DATA PROVIDED START
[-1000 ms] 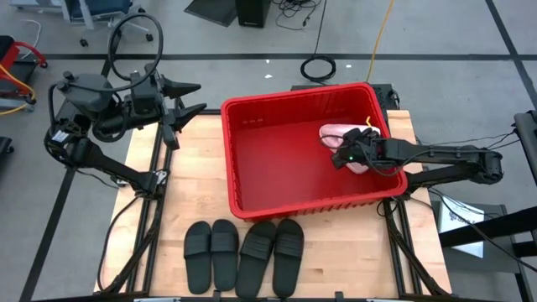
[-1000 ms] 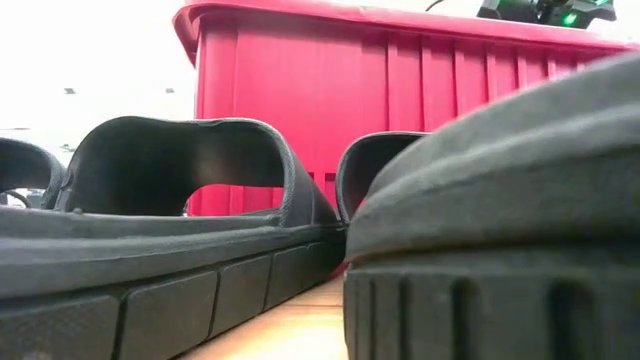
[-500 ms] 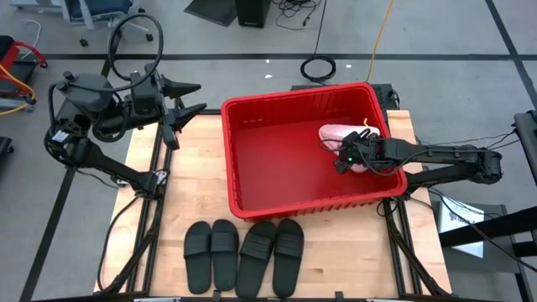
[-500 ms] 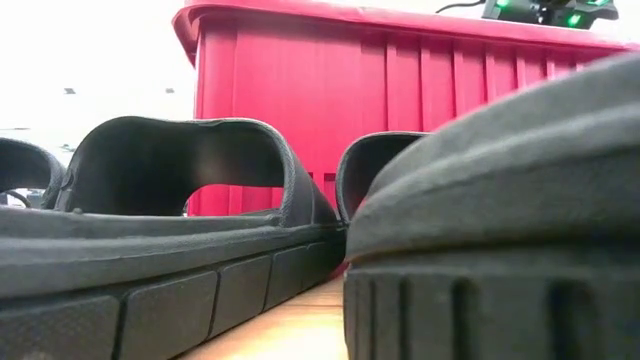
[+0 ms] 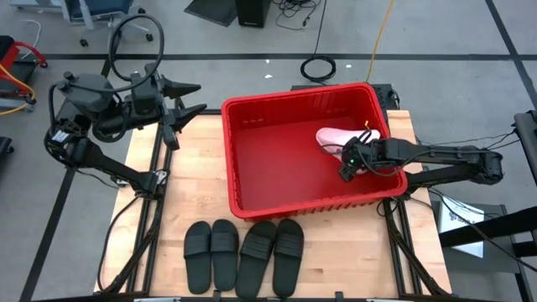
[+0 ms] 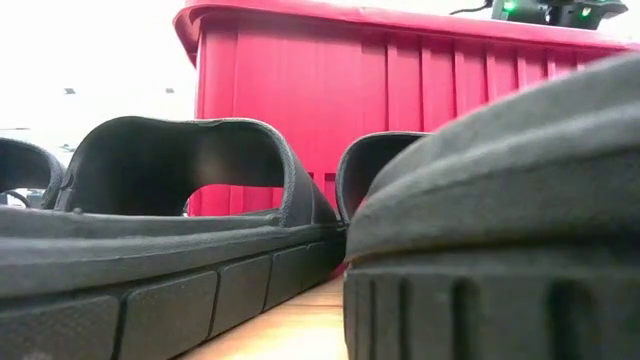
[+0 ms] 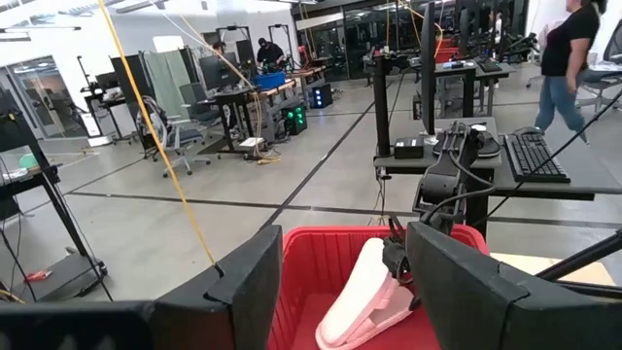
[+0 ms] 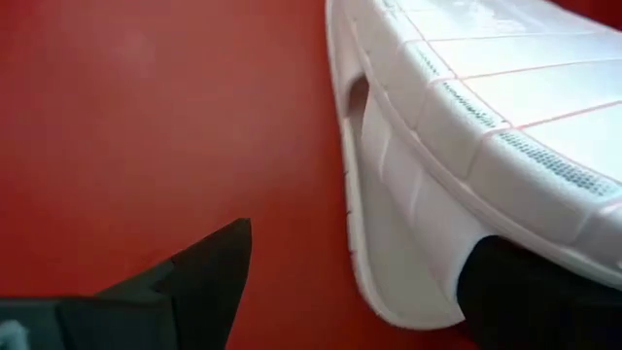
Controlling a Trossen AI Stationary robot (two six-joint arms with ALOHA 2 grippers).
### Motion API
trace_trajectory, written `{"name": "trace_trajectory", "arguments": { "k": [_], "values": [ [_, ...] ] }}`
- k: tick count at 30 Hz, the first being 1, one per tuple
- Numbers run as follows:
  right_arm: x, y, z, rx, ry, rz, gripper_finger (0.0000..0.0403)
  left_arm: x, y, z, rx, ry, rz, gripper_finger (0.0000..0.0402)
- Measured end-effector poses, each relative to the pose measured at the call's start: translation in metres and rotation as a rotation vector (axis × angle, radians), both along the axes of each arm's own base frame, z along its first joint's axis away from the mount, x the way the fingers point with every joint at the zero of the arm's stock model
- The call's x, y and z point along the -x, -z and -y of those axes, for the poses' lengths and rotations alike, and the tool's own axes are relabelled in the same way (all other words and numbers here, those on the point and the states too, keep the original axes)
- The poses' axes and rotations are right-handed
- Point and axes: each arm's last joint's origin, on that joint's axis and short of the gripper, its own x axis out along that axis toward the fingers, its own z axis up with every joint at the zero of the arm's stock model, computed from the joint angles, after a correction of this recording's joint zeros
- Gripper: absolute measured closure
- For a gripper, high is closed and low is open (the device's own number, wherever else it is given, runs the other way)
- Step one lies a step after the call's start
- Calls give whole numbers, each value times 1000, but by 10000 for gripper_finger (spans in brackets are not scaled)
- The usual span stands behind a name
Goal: Pick and place slides into bin
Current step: Stack the pink slide on top of the pink slide in the red bin
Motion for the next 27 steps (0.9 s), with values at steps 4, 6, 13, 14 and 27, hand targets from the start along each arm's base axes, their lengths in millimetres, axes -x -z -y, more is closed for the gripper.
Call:
{"name": "trace_trajectory", "arguments": {
  "k": [4, 6, 13, 14, 27],
  "values": [
    [1, 0, -3, -93, -34, 5, 93, 0, 0, 0, 3, 0, 0, 176],
    [4, 1, -5, -140, -42, -12, 94, 0, 0, 0, 4, 0, 0, 176],
    [15, 1, -10, -239, -84, -107, 94, 0, 0, 0, 8, 0, 1, 176],
    [15, 1, -10, -250, -85, -109, 94, 0, 0, 0, 8, 0, 1, 176],
    [5, 0, -5, -122, -42, -18, 98, 0, 0, 0, 13, 0, 1, 176]
  ]
}}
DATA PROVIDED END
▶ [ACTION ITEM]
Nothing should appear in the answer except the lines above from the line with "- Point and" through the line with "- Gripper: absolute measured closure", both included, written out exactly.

▶ [ANSWER FOR THE TASK]
- Point and axes: each arm's last joint's origin, on that joint's axis and short of the gripper, its own x axis out along that axis toward the fingers, its own z axis up with every joint at the zero of the arm's stock model, computed from the joint angles, after a correction of this recording's joint zeros
- Gripper: absolute measured closure

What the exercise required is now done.